No hair tie? No problem. A technique circulating on TikTok — validated by hairdresser Matt Newman, known as @mattloveshair to his 3 million+ followers — shows how to create a ponytail using nothing but your own hair. The trick works in seconds, though results vary depending on hair type.
Sometimes the simplest beauty hacks come from the most unexpected places. This one started with influencer Nichole Ciotti, who shared a method for tying hair without any accessories. The concept: use the hair itself to form a natural knot, no elastic required.
Matt Newman picked up the idea, tested it on his own thick hair, and posted the result on TikTok backed by ABBA's "Gimme! Gimme! Gimme! (A Man After Midnight)." The video spread quickly, and for good reason — the technique is genuinely functional, at least under the right conditions.

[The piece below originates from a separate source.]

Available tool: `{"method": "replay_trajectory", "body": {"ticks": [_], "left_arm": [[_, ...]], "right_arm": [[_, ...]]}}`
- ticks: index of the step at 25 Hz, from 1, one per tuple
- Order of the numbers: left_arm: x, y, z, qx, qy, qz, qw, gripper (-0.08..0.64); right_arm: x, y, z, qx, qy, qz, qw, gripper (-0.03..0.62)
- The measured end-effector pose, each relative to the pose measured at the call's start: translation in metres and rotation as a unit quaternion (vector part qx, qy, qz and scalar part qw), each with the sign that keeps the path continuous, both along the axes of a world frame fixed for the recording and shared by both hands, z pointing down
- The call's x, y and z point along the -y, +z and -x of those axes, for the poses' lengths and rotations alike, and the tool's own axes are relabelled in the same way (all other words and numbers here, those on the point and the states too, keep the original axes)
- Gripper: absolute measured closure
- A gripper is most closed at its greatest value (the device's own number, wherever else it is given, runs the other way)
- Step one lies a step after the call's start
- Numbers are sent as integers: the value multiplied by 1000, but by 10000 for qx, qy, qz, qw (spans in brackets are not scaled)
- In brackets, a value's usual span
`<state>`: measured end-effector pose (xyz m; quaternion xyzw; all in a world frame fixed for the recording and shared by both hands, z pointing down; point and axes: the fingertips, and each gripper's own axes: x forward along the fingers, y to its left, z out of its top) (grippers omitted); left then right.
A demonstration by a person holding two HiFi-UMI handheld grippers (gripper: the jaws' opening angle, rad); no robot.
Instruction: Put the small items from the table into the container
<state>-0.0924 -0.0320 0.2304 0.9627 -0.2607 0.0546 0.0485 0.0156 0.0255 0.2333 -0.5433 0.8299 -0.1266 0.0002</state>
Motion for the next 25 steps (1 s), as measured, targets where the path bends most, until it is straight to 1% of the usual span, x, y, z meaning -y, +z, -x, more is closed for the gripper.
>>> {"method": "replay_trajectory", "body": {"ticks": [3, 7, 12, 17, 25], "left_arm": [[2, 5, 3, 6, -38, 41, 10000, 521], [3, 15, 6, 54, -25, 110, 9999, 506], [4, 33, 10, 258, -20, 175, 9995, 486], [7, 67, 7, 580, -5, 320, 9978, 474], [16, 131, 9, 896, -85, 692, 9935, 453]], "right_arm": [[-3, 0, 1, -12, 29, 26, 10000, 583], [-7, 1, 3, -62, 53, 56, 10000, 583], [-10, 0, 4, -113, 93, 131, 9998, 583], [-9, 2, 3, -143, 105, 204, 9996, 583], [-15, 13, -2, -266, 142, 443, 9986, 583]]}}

The no-elastic ponytail technique, step by step
The method relies on a simple mechanical principle: creating a loop within the ponytail itself and passing the hair through it. No pins, no bobby pins, no accessories of any kind.
How to execute the knot
Here's exactly how it works:
- Gather all your hair into a low ponytail, centered at the nape of the neck.
- Hold it firmly with one hand.
- With the other hand, isolate a section of hair on one side of the ponytail.
- Slide your index finger under that section to open a gap.
- Push your thumb between the two sections to form a loop.
- Pass the entire ponytail through that loop.
- Release gently and adjust the tension to taste.
The result is a loose, slightly undone ponytail — what stylists often call a coiffé-décoiffé effect. Relaxed, effortless, and surprisingly wearable.
The tighter you pull the loop before passing the ponytail through, the more secure the hold. But pulling too hard collapses the knot — a light, controlled tension works best.
Why Matt Newman's validation matters
With more than 3 million followers on TikTok, Matt Newman isn't just another beauty creator. His audience follows him specifically for professional insight, and when he tests a trending hack, the verdict carries weight. His own hair — notably thick — held the style well, which he documented in real time. That transparency is part of what made the video resonate.
This trick has real limits
The no-elastic ponytail is not a universal solution, and Newman is honest about that. The technique works best on hair with natural texture, volume, or some degree of wave. But on very fine hair or ultra-smooth, straight hair, the knot lacks the friction it needs to hold. The strands simply slip through, and the whole structure loosens within minutes.
Even on hair that takes to the technique initially, the hold can be unpredictable over time. Movement, humidity, or just the weight of the hair can cause the knot to relax and eventually fall apart. This is not a hairstyle built for a full day at the office or an active afternoon.
- Hair is thick, wavy, or has natural texture
- You need a quick, temporary fix
- A relaxed, undone look is the goal
- Hair is very fine or ultra-smooth
- Long-lasting hold is needed
- Used as a daily go-to style
The technique is best understood as a quick fix — a backup when you reach into your bag and come up empty. It bridges the gap between a loose, messy situation and a presentable look, without requiring anything extra. Much like knowing how long nail polish takes to dry before you head out the door, it's the kind of practical knowledge that saves you in a pinch.
A TikTok-born trick with a real origin story
The technique didn't originate with Matt Newman — he's clear about that. Nichole Ciotti, an influencer, created and shared the method first. Newman's contribution was testing it with a professional eye and amplifying it to a much larger audience. That distinction matters: the hack has a traceable origin, not just a viral moment without context.
TikTok has become a genuine source of beauty technique discovery, and this is a good example of how the platform accelerates the spread of practical knowledge. A tip that might have stayed within a niche community reaches millions within days. And when a credentialed professional like Newman endorses it — rather than debunking it — the signal is clear: there's real technique here, even if it comes with caveats.
The no-elastic ponytail trick was originally created by influencer Nichole Ciotti. Matt Newman (@mattloveshair) tested and popularized it through his TikTok account, reaching an audience of over 3 million followers.
The broader beauty world on social media operates the same way. Whether it's a new nail finish technique — like the structured approach behind builder gel nails — or a no-tool hair trick, the logic is the same: accessible methods, tested visually, shared fast. What makes the best ones stick is exactly what this ponytail hack has going for it: a clear procedure, an honest set of limitations, and a result you can actually see. Not magic. Just a knot that holds — most of the time.